He became one of the main targets of the protesters and was singled out for criticism at anti-regime protests, with some protesters attaching photos of him to htamein (women's sarongs) and hanging them in public places to express their wrath. Seeing the pictures of the monk he venerates attached to htamein, Min Aung Hlaing ordered his troops to take the women's garments down and publicly announced in his state-run newspapers that anyone committing the act would be charged with insulting Buddhism.

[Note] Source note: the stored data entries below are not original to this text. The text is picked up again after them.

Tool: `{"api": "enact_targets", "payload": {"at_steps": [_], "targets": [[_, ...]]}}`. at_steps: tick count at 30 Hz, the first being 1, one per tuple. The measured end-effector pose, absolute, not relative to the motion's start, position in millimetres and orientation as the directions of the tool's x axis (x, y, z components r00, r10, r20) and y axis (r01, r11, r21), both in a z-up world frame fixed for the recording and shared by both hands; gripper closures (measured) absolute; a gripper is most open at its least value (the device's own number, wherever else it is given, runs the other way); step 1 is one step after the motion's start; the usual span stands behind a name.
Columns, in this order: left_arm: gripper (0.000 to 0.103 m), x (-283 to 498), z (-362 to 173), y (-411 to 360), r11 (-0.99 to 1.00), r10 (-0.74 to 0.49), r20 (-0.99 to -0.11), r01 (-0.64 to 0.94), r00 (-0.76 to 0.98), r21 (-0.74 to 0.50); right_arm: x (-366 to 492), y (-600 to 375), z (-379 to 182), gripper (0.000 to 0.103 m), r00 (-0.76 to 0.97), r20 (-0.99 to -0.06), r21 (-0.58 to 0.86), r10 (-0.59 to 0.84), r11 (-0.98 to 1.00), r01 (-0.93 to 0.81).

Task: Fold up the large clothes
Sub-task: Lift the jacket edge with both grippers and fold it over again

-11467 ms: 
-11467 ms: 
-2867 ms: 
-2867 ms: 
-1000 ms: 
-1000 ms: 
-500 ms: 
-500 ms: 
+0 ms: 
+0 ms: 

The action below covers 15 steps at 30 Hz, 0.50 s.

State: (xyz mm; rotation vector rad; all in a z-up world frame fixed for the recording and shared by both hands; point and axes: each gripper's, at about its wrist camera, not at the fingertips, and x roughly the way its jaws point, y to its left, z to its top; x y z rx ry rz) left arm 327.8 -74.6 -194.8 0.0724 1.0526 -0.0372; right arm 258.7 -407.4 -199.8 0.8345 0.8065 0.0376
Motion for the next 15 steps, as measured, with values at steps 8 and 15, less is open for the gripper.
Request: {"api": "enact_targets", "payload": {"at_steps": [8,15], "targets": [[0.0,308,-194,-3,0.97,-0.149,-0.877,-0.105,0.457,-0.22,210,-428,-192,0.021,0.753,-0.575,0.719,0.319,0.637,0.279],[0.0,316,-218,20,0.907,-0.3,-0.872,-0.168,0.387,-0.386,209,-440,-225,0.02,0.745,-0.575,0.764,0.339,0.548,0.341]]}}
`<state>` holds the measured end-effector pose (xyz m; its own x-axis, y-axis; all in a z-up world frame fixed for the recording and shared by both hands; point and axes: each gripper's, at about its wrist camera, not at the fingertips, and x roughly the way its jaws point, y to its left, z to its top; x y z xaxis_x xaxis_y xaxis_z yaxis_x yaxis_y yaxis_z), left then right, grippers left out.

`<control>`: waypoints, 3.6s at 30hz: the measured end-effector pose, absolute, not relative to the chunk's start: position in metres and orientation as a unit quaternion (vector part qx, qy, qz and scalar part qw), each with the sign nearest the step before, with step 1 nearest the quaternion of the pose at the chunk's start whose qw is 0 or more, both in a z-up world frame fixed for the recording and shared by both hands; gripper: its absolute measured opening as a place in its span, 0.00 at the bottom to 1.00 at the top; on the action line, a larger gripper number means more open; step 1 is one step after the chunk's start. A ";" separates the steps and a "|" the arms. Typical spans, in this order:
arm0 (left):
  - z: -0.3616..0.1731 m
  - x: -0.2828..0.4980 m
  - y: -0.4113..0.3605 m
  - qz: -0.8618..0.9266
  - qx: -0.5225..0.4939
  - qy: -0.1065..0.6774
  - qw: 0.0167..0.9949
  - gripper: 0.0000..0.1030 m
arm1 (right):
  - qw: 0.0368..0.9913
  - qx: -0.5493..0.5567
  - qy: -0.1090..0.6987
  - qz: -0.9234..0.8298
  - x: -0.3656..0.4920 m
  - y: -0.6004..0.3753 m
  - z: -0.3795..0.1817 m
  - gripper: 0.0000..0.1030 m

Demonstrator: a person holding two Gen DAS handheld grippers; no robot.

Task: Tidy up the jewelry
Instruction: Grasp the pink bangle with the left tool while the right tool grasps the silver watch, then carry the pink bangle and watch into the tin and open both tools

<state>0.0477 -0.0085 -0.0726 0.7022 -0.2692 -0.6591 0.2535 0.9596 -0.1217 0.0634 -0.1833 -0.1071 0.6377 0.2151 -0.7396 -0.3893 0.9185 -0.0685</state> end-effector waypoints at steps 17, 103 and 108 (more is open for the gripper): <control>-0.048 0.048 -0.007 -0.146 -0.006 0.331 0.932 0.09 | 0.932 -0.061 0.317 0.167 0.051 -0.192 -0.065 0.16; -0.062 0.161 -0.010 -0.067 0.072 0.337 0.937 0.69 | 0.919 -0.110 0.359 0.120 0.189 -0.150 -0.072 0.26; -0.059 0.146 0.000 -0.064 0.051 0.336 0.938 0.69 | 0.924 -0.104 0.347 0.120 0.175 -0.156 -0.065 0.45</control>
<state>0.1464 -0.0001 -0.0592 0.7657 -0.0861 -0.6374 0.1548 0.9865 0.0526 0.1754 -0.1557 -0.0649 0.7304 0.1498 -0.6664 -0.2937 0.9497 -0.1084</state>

On 18 December 2021, together with Min Aung Hlaing, he placed a new diamond orb, the highest part of Kyaik Devi Pagoda built by a Mon King centuries ago. Given the presence of his astrological adviser, the Burmese people naturally conclude the aim of the ceremony, in which the general breathed new life into the ancient temple, to seek divine blessings to sustain Min Aung Hlaing's rule in the country.

==Books ==
- ဂုရုကျွန်းတိုင်နှင့် ကံကောင်းခြင်း (December 2009)
- ဆရာသခင်နှင့် ခရီးသွားခြင်း (2010)
- ငှက်တေလေအိုနှင့် ဂန္ထဝင်လွမ်းချင်း (2010)
- ဂြိုဟ်ပြာပြာ (2010)
- ကြံသကာထုပ်လေးများ နောက်ကွယ်မှာ… (2011)
- သဲရဲတိုက် (2011)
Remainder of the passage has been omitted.